Goldhar v. U.S. Customs and Border Protection et al., No. 1:21-cv-23197-BB (S.D. Fla., filed Sept. 3, 2021)
Plaintiff Gaby Or Goldhar, a citizen of Israel, challenges U.S. Customs and Border Protection (CBP)’s wrongful cancellation of her B-2 visitor visa in 2019. When entering the United States through the Miami International Airport on July 15, 2019, a CBP officer cancelled Ms. Goldhar’s B-2 visa based on an erroneous determination that she had accrued unlawful presence during her prior visits to the United States and thus was inadmissible. Ultimately, CBP acknowledged its mistake and admitted Ms. Goldhar into the United States after waiving the visa requirement on a Form I-193. However, because the visa in her passport was physically invalidated, Ms. Goldhar has been unable to travel to the United States ever since. Although she was invited to apply for a replacement visa, the COVID-19 pandemic has significantly restricted U.S. consular operations abroad, resulting in extremely long wait times for visa processing. Ms. Goldhar wishes to attend her grandson’s bar mitzvah in Florida in January 2022, but she likely will be unable to obtain a new B-2 visa by then.

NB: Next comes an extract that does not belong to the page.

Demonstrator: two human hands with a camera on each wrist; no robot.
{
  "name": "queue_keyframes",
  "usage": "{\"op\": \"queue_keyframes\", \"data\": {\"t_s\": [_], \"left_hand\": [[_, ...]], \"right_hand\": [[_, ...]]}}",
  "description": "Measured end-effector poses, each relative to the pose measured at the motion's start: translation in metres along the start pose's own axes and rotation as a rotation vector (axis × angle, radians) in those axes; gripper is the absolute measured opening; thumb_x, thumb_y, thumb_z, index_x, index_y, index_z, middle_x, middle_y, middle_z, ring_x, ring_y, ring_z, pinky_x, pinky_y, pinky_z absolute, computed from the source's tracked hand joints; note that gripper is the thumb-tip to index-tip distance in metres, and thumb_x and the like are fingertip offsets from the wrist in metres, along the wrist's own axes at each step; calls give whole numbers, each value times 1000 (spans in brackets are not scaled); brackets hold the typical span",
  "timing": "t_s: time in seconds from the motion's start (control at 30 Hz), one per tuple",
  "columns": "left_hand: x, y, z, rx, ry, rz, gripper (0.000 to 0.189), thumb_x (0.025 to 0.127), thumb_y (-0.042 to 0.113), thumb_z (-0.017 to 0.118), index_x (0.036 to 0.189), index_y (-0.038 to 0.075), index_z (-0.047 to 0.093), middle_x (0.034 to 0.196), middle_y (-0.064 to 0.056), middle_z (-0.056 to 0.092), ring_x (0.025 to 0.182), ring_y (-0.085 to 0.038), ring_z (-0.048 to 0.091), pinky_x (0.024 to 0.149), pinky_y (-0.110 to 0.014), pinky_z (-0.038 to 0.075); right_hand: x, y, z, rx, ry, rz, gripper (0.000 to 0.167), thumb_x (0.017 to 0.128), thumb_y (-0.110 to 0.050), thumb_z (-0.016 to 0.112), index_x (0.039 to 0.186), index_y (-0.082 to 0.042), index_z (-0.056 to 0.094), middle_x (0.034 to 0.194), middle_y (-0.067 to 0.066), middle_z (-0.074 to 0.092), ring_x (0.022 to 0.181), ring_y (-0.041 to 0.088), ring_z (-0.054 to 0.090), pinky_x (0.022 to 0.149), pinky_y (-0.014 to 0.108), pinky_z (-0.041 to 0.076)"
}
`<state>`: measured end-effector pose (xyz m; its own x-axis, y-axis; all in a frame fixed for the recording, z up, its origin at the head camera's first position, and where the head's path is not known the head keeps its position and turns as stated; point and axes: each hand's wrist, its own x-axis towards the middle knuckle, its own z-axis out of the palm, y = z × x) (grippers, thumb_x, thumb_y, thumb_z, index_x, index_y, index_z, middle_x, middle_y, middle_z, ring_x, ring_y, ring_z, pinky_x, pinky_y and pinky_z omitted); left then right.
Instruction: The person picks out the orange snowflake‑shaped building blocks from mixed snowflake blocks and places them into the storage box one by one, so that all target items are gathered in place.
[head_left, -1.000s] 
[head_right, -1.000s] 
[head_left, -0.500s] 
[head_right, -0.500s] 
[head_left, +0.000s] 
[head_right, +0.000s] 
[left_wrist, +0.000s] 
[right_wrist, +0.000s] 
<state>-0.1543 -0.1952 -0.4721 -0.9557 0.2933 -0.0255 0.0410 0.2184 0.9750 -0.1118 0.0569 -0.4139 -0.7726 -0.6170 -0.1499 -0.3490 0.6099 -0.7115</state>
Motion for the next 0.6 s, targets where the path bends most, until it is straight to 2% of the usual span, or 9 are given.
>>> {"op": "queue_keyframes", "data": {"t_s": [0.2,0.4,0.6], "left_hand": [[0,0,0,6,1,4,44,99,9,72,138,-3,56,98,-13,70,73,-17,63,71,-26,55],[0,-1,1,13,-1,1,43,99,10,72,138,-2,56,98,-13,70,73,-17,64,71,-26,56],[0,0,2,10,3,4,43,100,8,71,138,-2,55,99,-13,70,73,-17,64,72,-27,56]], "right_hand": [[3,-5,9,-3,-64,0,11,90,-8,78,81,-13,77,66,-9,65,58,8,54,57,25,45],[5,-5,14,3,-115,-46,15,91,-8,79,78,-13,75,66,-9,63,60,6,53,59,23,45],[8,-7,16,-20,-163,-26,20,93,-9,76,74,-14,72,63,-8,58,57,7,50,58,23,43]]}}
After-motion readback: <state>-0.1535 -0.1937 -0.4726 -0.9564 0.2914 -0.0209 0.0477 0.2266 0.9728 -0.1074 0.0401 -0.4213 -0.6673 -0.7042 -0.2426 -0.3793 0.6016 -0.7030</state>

Ms. Goldhar claims that CBP’s wrongful cancellation of her visa violated the Administrative Procedure Act (APA), as it constituted agency action that was “arbitrary, capricious, an abuse of
discretion, or otherwise not in accordance with the law.” 5 U.S.C. § 706(2)(A). Among other things, she requests that the district court order CBP to “immediately take such correction action as may be appropriate, including, but not limited to, reversing the cancellation of [her] B-2 visa” and “treating it as a valid entry document through its stated expiration date.”
As of October 27, 2021, Defendants have not yet filed an answer or any responsive motion.
Counsel: David Elliott Gluckman | McCandlish Holton PC
Tammy Jean Fox-Isicoff | Rifkin & Fox-Isicoff, P.A.